The interrogation is in the “good cop” stage.

“Now William, tell me again what you were doing at the airport,” the man in the suit asks kindly, as if his tone is enough to balance the psychological and emotional abuse and the night deprived of sleep, water, or any comfort besides the hard metal chair William is sitting in. William’s eyes stare through him. He has withdrawn, shutdown his interface with reality, and this interview will likely devolve in the same way as the myriad of others he has already endured. The faces above the suits may have changed several times, but the process is always the same: calm, fair questions, and if he doesn’t answer them in the way they want him to, shouting and threats, followed by time locked alone in complete darkness. The suit reaches down into his briefcase that is set neatly beside his chair and slaps a plain beige folder on the table to bring William’s attention back to reality. He folds his gloved hands neatly once more before him atop the folder while he waits for William to make eye contact.

“I said, I was just hanging out with—” his response is cut short by a sharp gesture from the pale glove of the man in the suit’s right hand.

“We know that’s not what you were doing, tell us what you were doing.”

“I’m not going to say what you want me to so you can just send me to a work camp.”

“Oh, we don’t need you to say anything Pseudo-Citizen 3742; the decision has already been made,” the suit says coldly as he closes his folder he had not even glanced at before standing, turning crisply, and striding out of the armor-plated door. As the door closes behind him, the suit reaches back into the room and, almost as an afterthought, extinguishes the light, plunging the cell into complete darkness. William is illuminated by nothing more than a faint glow coming through the bottom of the door once it is slammed shut.

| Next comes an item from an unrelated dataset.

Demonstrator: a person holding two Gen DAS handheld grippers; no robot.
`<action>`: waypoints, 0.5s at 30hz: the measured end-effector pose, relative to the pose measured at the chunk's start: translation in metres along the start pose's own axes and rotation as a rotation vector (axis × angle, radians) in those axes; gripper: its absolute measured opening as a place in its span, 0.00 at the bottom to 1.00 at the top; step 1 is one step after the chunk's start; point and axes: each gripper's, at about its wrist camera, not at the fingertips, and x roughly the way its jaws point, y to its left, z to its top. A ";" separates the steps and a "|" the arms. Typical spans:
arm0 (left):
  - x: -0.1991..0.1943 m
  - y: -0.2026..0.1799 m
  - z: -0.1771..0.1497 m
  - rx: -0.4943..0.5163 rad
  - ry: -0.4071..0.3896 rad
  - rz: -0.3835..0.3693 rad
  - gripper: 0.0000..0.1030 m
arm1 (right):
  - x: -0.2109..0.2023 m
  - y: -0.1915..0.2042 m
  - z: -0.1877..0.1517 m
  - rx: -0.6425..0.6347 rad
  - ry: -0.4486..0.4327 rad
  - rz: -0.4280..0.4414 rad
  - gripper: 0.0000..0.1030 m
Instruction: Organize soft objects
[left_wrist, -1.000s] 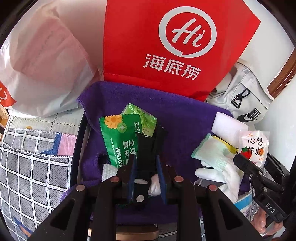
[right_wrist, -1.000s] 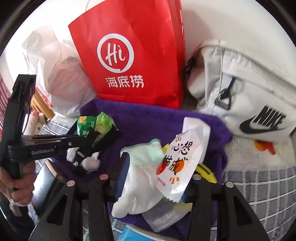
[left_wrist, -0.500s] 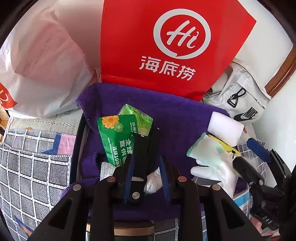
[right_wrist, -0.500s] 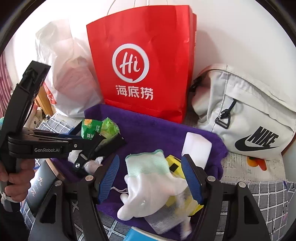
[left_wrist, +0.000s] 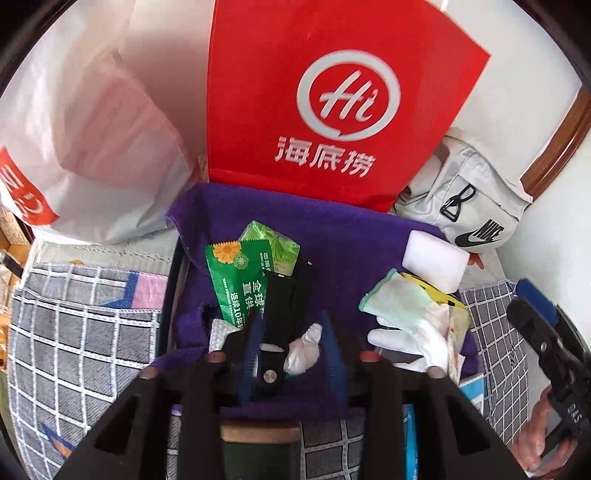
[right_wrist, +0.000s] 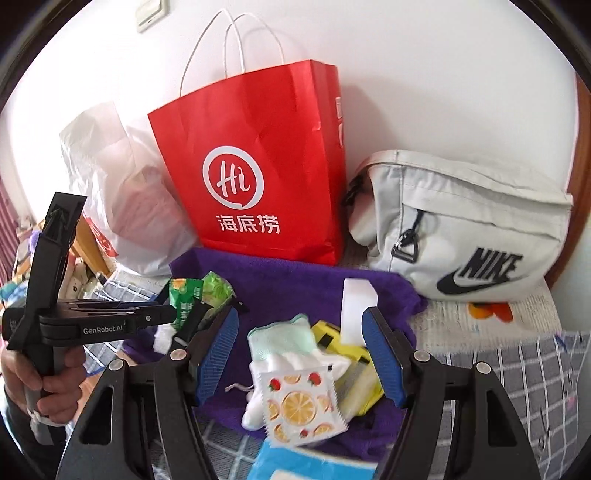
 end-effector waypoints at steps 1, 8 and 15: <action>-0.006 -0.001 -0.001 0.002 -0.013 0.001 0.47 | -0.005 0.001 -0.001 0.014 0.010 0.008 0.67; -0.055 -0.010 -0.032 0.044 -0.041 0.008 0.50 | -0.047 0.010 -0.028 0.033 0.049 -0.045 0.67; -0.118 -0.014 -0.086 0.050 -0.123 0.058 0.59 | -0.090 0.010 -0.070 0.096 0.072 -0.054 0.67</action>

William is left in the darkness with only two things by which to orient himself: a hazy memory of an awkward and cold night with friends standing and joking behind a grassy knoll while the rain fell on them and watered their drinks, and a massive headache stemming from the swollen and broken left half of his face. He would reach up and touch the throbbing and oozing place where his eye should be – if only to confirm that it is still there – but his hands are chained together in his lap. If he were to touch his face, he’d find small pieces of gravel and asphalt embedded in the skin where it had been slammed into the road next to his parents’ vehicle. However, he doesn’t even think to move his hands and test the reach of the shackles that bind them to his feet; he is numb from shock, and so he sits still, staring at the door, and then slowly closes his eyes. As the footsteps of the black suit round a corner in the hall and begin to grow quieter, William opens his eyes so as not to be deprived of all his senses. Almost out of his range of hearing, the footsteps pause just long enough for the suited man to flip a switch.

Then it is completely dark. And silent.